Sam Davyson [PersonRank 10]

Thursday, June 22, 2006
18 years ago2,476 views

I really think that this kind of thing should be Google's responsibility. It is their search engine and it is noise in it. The bots should work out what not to include in the index.

Tadeusz Szewczyk [PersonRank 10]

18 years ago #

Deciding whether that's spammy or not depends on how the spidered Feedster pages look like and whether the service depends solely on those results like many so called parasitical search engines do.
Well, Feedster is certainly not only depending on it's results being indexed, so that's fine. So we shall take a look whether there is something more offered by Feedster on those indexed pages than just noise and ads (like spammers do, just repeating already otherwise searched results).
Right now there are no ads, but I can't see any extra service being offered this way when I click on a search like "naughtyalysha".
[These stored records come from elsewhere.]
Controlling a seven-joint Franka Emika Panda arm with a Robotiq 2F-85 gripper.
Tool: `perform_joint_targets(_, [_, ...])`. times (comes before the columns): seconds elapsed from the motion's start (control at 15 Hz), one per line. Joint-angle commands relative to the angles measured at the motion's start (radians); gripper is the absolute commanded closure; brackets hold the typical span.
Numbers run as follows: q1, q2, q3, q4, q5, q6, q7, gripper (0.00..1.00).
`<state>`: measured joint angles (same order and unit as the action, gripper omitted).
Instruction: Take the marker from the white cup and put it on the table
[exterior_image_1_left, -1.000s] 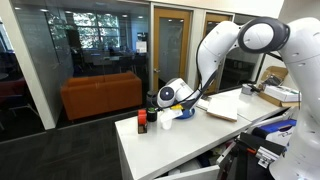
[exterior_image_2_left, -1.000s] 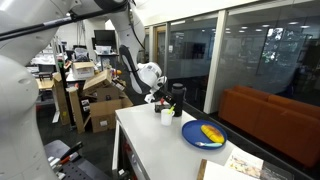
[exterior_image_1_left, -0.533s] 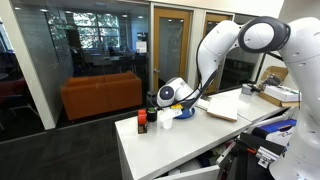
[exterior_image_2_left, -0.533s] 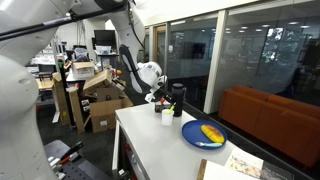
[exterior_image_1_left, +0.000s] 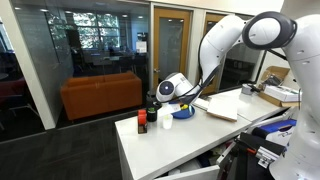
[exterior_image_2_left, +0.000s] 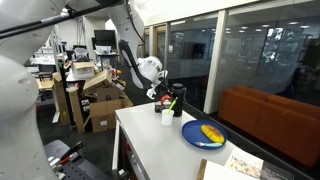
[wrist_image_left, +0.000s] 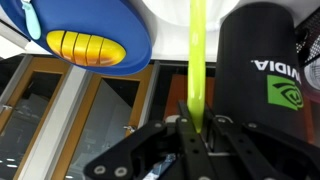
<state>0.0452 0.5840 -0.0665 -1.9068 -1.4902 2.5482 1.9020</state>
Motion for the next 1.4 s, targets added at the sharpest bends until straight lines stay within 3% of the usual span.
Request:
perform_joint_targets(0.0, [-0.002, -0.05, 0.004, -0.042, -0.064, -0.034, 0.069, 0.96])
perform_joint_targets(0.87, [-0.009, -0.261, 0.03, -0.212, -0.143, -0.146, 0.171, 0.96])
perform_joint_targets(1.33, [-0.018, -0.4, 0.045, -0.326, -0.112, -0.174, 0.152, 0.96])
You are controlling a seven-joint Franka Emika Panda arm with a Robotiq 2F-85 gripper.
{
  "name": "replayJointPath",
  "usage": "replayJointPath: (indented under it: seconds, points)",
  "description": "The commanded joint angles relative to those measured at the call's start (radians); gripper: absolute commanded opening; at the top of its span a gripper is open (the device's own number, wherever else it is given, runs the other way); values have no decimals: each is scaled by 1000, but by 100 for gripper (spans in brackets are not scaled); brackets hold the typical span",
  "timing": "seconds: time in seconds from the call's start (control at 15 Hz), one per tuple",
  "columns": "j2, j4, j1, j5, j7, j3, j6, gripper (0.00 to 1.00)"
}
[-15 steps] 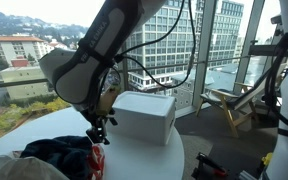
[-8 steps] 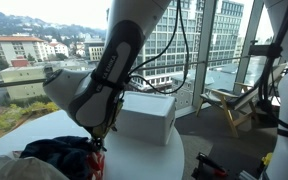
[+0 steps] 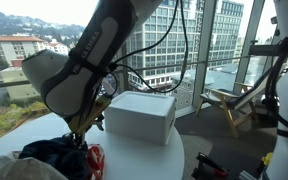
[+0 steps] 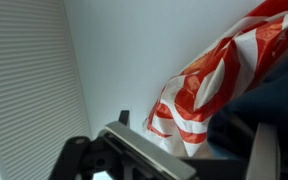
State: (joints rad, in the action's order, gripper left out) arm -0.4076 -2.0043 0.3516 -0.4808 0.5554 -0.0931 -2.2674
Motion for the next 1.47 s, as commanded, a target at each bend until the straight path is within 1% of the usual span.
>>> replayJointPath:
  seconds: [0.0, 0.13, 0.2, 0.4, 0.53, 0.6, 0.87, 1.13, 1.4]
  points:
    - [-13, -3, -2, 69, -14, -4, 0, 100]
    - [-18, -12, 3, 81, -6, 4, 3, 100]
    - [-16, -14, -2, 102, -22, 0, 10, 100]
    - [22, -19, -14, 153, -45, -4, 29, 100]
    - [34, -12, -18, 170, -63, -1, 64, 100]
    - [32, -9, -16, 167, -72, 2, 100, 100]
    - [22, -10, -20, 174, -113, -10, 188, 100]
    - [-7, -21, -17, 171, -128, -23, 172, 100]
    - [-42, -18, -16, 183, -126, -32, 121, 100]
Before I conclude whether that is spammy or not. let me bring in the example of Fireball, a traditional German search engine, a very good one when it started but that lost momentum after Google took over the German market:
Fireball had highly optimzed serach results being indexed by Google and guess what, I often clicked them, even the sponsored results because Fireball did indeed find good results often. Soon afterwards thow Fireball was banned doing that in Google (or stopped by itsself?) whereas parasitical search engines show up everywhere again and again.

So in this case I am also not sure whether Feedster should quit that method of supplying more quasi-content even when they do not add an extra value to it.
When Technorati would let it's searches be indexed it would certainly add some value for the searcher to find it, how many people link t it, daily search statistics and such.

Philipp Lenssen [PersonRank 10]

18 years ago #

If Google ever penalized this behavior, it's only wise for Feedster to get out of the fire line.

PS: A previous discussion of search engine results indexed. It's a *very* popular tactic of spammers, which of course doesn't mean it's always spam – I bet it's 30% people who simply forgot about robots.txt or meta exclusions.